All they get is an end to process. And there's a much faster way. Just take death off the table.

Hilton's family got it. It's over now. Case closed. Which is maybe what closure means.

******************
Of course, that's Texas. Here in Ohio, things continue unabated.

The Ohio Supreme Court yesterday refused to stay Mark Brown's execution, scheduled for Thursday, so that he can have time for appellate review of the substantial evidence that he's factually innocent of the murder for which he's about to be killed.

Today, the court set serious execution dates for three more men. That brings us to 8 scheduled murders. One a month through September. If they all go, it will be 9 in the first 9 months of the year. Expect more. Double Digits. Oh, and on Thursday we'll be tied with Texas for the most executions so far in 2010.

Here, to help you keep track:

  • Mark Brown - February 4
  • Lawrence Reynolds - March 9
  • Darryl Durr - April 20
  • Michael Beuke - May 13
  • Richard Nields - June 10
  • William Garner - July 13
  • Roderick Davie - August 10
  • Kevin Keith - September 15

2 comments:

  1. I'll tell you what the word closure means to victims. It means nothing as far as closure about the person they lost. I have said that I would get closure for the murder of our son when they put the lid on my urn and not before.

    The closure the death penalty brings is being able to finally not having the murderer looming over our heads everyday. NO MORE APPEALS, NO MORE SCUMPALS, NO MORE INTERNET SITES, NO MORE MURDERER TO THINK ABOUT EVER AGAIN. Maybe then the victims' families and friend could begin to grieve.

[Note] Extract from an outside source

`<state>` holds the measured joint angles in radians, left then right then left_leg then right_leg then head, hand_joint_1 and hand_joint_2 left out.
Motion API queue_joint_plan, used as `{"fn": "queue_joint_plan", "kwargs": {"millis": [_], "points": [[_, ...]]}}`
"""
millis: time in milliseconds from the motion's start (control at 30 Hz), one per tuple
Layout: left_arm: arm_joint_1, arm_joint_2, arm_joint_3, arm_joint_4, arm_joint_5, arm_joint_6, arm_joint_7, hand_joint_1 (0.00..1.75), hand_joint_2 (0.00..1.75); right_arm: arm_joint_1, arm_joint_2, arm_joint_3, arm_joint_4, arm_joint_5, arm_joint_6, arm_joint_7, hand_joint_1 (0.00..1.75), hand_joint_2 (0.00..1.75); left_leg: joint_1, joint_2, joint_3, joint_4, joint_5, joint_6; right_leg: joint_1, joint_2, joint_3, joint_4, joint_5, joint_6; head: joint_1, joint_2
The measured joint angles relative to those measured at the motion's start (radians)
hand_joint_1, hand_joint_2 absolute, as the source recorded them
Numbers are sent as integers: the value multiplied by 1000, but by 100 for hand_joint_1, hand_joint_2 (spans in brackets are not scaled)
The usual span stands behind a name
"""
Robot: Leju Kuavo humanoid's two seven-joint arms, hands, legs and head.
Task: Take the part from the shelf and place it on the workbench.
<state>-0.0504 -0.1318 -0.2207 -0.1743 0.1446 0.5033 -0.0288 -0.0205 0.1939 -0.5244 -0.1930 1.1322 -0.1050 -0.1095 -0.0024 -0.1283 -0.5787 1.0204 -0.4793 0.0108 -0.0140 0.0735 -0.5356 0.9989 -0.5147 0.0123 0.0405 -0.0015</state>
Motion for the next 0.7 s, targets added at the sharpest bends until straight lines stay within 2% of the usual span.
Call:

    So for all you doogooder antis, I wish just once you would bother to ask victims' families and friends, instead of making assumptions of what we want and that you print our exact words, not the ones that are taken out of context to support your anti stance.
    Mom of a murder victim.

    ReplyDelete
  2. After having assisted on a recent legal research project on a Texas criminal case, you don't find too many with results like the one you found. I was beginning to lose all hope for those in Texas. We all know TX leads the league in state sponsored killings, but when you actually delve into the case law you see case after case where defendants get hammered at sentencing (punishment hearings) and the appellate courts slam the rubber stamp on the draconian sentences.